**Assigned task**.
Take every entry below and copy it out word for word.

**Listed entries**.
-*-

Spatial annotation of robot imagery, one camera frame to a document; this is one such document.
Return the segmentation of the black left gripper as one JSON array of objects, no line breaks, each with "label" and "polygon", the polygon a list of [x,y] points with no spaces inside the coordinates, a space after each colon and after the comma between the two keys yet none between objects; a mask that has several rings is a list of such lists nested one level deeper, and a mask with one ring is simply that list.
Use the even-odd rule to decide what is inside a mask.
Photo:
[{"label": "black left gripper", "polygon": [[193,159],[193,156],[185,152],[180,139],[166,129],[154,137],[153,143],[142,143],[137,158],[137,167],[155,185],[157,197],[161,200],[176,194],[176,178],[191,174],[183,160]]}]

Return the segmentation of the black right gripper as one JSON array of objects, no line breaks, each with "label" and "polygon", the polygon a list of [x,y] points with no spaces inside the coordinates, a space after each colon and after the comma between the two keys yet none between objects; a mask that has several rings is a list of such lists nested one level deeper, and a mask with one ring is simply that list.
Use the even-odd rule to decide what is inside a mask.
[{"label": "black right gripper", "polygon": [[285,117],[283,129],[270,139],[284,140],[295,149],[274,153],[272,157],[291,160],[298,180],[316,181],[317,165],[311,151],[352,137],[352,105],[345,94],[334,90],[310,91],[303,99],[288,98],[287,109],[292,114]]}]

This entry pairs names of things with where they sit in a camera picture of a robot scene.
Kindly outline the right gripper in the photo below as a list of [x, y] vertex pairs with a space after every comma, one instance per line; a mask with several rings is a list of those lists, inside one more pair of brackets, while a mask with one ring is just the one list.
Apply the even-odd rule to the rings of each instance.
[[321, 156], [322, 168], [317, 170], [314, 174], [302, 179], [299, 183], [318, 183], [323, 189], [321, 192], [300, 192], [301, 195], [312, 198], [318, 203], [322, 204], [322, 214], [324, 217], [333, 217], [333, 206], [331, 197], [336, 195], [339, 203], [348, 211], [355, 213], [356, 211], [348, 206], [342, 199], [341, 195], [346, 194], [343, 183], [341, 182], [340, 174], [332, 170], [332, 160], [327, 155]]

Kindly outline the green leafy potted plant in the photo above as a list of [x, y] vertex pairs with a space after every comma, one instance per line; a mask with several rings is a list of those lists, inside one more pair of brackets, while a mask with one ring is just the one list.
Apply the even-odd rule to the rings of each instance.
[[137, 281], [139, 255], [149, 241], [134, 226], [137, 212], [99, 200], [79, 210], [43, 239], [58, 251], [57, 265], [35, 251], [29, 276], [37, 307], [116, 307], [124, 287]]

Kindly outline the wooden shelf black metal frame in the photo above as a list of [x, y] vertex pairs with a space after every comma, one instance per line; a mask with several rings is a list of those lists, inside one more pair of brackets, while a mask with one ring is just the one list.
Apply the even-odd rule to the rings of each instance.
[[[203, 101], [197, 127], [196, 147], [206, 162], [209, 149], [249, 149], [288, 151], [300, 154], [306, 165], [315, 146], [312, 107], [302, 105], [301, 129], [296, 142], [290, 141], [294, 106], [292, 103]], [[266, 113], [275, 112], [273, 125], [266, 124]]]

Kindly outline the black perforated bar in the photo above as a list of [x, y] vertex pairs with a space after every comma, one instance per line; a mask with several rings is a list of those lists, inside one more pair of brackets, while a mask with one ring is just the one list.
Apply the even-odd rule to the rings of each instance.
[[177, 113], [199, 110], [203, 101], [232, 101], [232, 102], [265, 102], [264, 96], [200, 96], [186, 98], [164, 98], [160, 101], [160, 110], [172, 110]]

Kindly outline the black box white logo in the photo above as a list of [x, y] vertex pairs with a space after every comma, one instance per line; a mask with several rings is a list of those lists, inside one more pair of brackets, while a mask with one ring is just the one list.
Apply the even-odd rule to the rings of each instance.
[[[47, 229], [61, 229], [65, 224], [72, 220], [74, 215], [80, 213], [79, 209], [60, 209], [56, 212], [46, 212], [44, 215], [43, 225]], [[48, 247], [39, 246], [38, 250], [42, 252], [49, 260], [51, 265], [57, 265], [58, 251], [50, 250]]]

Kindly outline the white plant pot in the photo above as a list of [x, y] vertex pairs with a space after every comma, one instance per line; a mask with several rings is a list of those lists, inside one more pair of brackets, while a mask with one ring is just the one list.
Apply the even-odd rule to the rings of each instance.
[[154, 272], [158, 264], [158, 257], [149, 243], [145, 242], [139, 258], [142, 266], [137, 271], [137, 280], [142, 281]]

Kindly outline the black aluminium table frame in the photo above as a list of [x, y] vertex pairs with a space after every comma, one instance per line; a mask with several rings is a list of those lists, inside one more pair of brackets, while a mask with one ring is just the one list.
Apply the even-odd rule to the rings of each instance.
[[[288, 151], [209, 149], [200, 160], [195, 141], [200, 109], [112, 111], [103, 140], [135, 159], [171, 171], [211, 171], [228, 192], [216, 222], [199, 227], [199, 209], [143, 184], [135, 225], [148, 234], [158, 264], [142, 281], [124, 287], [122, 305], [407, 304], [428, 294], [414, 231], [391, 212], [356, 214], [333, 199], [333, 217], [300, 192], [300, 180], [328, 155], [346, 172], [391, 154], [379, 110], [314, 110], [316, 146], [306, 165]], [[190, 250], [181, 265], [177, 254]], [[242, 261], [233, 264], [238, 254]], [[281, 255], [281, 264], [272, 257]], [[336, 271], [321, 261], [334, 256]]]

-*-

**Solution to the problem**.
Spatial annotation of robot imagery, one camera frame to a document; this is one such document.
Return the segmentation of the black left gripper as one JSON array of objects, no line breaks, each with "label" and "polygon", the polygon a list of [x,y] points with no spaces inside the coordinates, a space after each colon and after the comma between the two keys yet none between objects; a mask that has several rings is a list of such lists nested one level deeper, and a mask with one ring is simply that list.
Use the even-odd rule to decide what is inside a mask.
Photo:
[{"label": "black left gripper", "polygon": [[193,159],[193,156],[185,152],[180,139],[166,129],[154,137],[153,143],[142,143],[137,158],[137,167],[155,185],[157,197],[161,200],[176,194],[176,178],[191,174],[183,160]]}]

Return the segmentation of the black right gripper as one JSON array of objects, no line breaks, each with "label" and "polygon", the polygon a list of [x,y] points with no spaces inside the coordinates, a space after each colon and after the comma between the two keys yet none between objects; a mask that has several rings is a list of such lists nested one level deeper, and a mask with one ring is simply that list.
Use the even-odd rule to decide what is inside a mask.
[{"label": "black right gripper", "polygon": [[285,117],[283,129],[270,139],[284,140],[295,149],[274,153],[272,157],[291,160],[298,180],[316,181],[317,165],[311,151],[352,137],[352,105],[345,94],[334,90],[310,91],[303,99],[288,98],[287,109],[292,114]]}]

This entry pairs names of things with where they sit in a camera picture of a robot scene.
Kindly outline the right gripper in the photo below as a list of [x, y] vertex pairs with a space after every comma, one instance per line; a mask with several rings is a list of those lists, inside one more pair of brackets, while a mask with one ring is just the one list.
Apply the even-odd rule to the rings of each instance.
[[321, 156], [322, 168], [317, 170], [314, 174], [302, 179], [299, 183], [318, 183], [323, 189], [321, 192], [300, 192], [301, 195], [312, 198], [318, 203], [322, 204], [322, 214], [324, 217], [333, 217], [333, 206], [331, 197], [336, 195], [339, 203], [348, 211], [355, 213], [356, 211], [348, 206], [342, 199], [341, 195], [346, 194], [343, 183], [341, 182], [340, 174], [332, 170], [332, 160], [327, 155]]

Kindly outline the green leafy potted plant in the photo above as a list of [x, y] vertex pairs with a space after every comma, one instance per line; a mask with several rings is a list of those lists, inside one more pair of brackets, while a mask with one ring is just the one list.
Apply the even-odd rule to the rings of each instance.
[[137, 281], [139, 255], [149, 241], [134, 226], [137, 212], [99, 200], [79, 210], [43, 239], [58, 251], [57, 265], [35, 251], [29, 276], [37, 307], [116, 307], [124, 287]]

Kindly outline the wooden shelf black metal frame in the photo above as a list of [x, y] vertex pairs with a space after every comma, one instance per line; a mask with several rings is a list of those lists, inside one more pair of brackets, while a mask with one ring is just the one list.
Apply the even-odd rule to the rings of each instance.
[[[203, 101], [197, 127], [196, 147], [206, 162], [209, 149], [249, 149], [288, 151], [300, 154], [306, 165], [315, 146], [312, 107], [302, 105], [301, 129], [296, 142], [290, 141], [294, 106], [292, 103]], [[266, 113], [275, 112], [273, 125], [266, 124]]]

Kindly outline the black perforated bar in the photo above as a list of [x, y] vertex pairs with a space after every comma, one instance per line; a mask with several rings is a list of those lists, inside one more pair of brackets, while a mask with one ring is just the one list.
Apply the even-odd rule to the rings of each instance.
[[177, 113], [199, 110], [203, 101], [232, 101], [232, 102], [265, 102], [264, 96], [200, 96], [186, 98], [164, 98], [160, 101], [160, 110], [172, 110]]

Kindly outline the black box white logo in the photo above as a list of [x, y] vertex pairs with a space after every comma, one instance per line; a mask with several rings is a list of those lists, inside one more pair of brackets, while a mask with one ring is just the one list.
Apply the even-odd rule to the rings of each instance.
[[[47, 229], [61, 229], [65, 224], [72, 220], [74, 215], [80, 213], [79, 209], [60, 209], [56, 212], [46, 212], [44, 215], [43, 225]], [[48, 247], [39, 246], [38, 250], [42, 252], [49, 260], [51, 265], [57, 265], [58, 251], [50, 250]]]

Kindly outline the white plant pot in the photo above as a list of [x, y] vertex pairs with a space after every comma, one instance per line; a mask with several rings is a list of those lists, inside one more pair of brackets, while a mask with one ring is just the one list.
Apply the even-odd rule to the rings of each instance.
[[154, 272], [158, 264], [158, 257], [149, 243], [145, 242], [139, 258], [142, 266], [137, 271], [137, 280], [142, 281]]

Kindly outline the black aluminium table frame in the photo above as a list of [x, y] vertex pairs with a space after every comma, one instance per line; a mask with several rings is a list of those lists, inside one more pair of brackets, while a mask with one ring is just the one list.
Apply the even-odd rule to the rings of each instance.
[[[288, 151], [209, 149], [200, 160], [195, 141], [200, 109], [112, 111], [103, 140], [135, 159], [171, 171], [211, 171], [228, 192], [216, 222], [199, 227], [199, 209], [143, 184], [135, 225], [148, 234], [158, 264], [142, 281], [124, 287], [122, 305], [407, 304], [428, 294], [414, 231], [391, 212], [356, 214], [333, 199], [333, 217], [300, 192], [300, 180], [328, 155], [346, 172], [391, 154], [379, 110], [314, 110], [316, 146], [306, 165]], [[190, 250], [181, 265], [177, 254]], [[242, 261], [233, 264], [238, 254]], [[281, 255], [281, 264], [272, 257]], [[336, 271], [321, 261], [334, 256]]]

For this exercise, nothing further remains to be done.